Perhaps the most serious side-effect is the evidence linking cannabis use to an increased risk of developing psychosis. A Swedish study of 45,000 individuals found that those who used high amounts of cannabis were six times more likely to develop schizophrenia. The higher the THC content, the greater the risk, and Dr Johnny Connolly, University of Limerick, claims that this can be seen in Ireland, where the THC of cannabis and the rate of drug induced psychosis are both rising.

Cannabis use may provide short-term relief from anxiety because THC binds to cannabinoid receptors in the amygdala, reducing the brain’s threat response. However, while some suggest it as a treatment for mental disorders like anxiety, the consensus of medical professionals is that using cannabis will ultimately exacerbate any underlying conditions. The plant is not without any medicinal value though, and some benefits for treating specific conditions have already been identified. For example, there is evidence that THC and CBD medications can help people diagnosed with multiple sclerosis, and CBD can reduce seizures in children with Dravet syndrome.

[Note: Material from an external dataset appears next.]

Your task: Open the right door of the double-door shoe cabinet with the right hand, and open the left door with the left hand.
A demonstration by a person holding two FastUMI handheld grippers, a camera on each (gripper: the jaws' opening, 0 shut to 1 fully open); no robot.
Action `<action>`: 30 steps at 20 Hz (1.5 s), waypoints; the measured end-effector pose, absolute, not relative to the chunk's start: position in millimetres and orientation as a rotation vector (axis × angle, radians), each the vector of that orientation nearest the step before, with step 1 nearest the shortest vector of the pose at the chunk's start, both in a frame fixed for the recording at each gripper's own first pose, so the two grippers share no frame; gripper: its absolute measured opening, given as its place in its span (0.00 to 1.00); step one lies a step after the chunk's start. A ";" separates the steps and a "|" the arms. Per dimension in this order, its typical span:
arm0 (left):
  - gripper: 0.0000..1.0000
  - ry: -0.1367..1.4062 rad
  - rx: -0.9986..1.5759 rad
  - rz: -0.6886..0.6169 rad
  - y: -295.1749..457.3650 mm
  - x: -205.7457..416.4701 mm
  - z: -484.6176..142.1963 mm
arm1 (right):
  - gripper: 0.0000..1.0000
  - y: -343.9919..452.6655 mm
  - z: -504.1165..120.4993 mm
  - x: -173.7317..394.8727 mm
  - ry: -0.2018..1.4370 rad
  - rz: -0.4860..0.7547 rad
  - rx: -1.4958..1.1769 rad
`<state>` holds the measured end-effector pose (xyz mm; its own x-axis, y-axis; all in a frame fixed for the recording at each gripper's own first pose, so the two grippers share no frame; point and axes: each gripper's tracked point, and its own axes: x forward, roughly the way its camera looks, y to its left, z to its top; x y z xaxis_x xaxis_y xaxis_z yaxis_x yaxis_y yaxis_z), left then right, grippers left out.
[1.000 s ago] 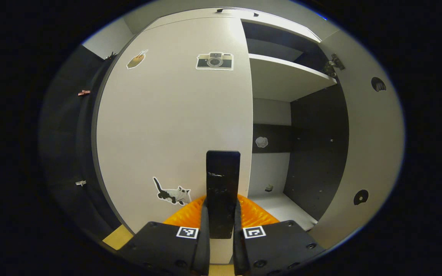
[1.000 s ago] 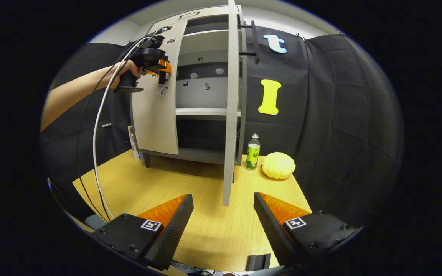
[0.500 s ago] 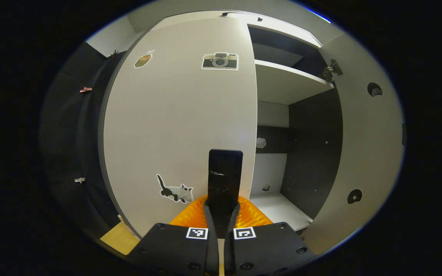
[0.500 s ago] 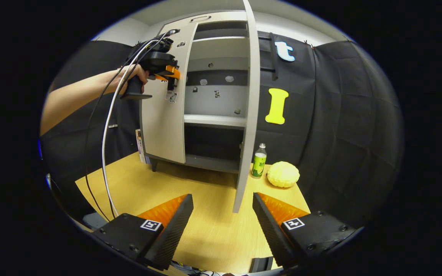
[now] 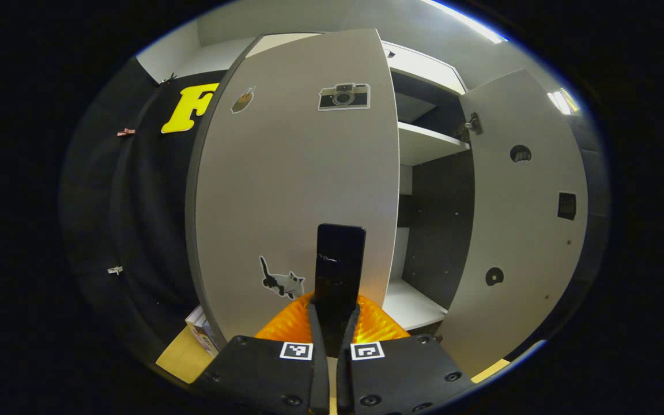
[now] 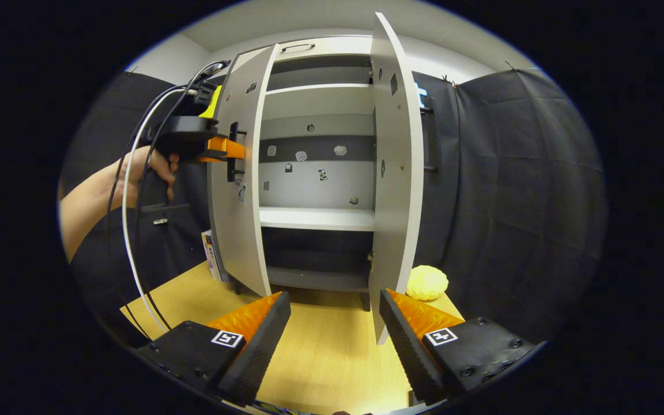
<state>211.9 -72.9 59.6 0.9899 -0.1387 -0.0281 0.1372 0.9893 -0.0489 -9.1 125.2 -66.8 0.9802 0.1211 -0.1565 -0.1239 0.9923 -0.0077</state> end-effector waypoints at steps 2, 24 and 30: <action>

While the question of prevention and prohibition versus education and decriminalization is not straightforward, it is clear that legislation is currently outpacing our scientific understanding of the drug. Establishing the positive and negative effects of cannabis should be a research priority as the information is needed to shape the public debate. In many respects, the Canadian situation should provide a novel research opportunity for this.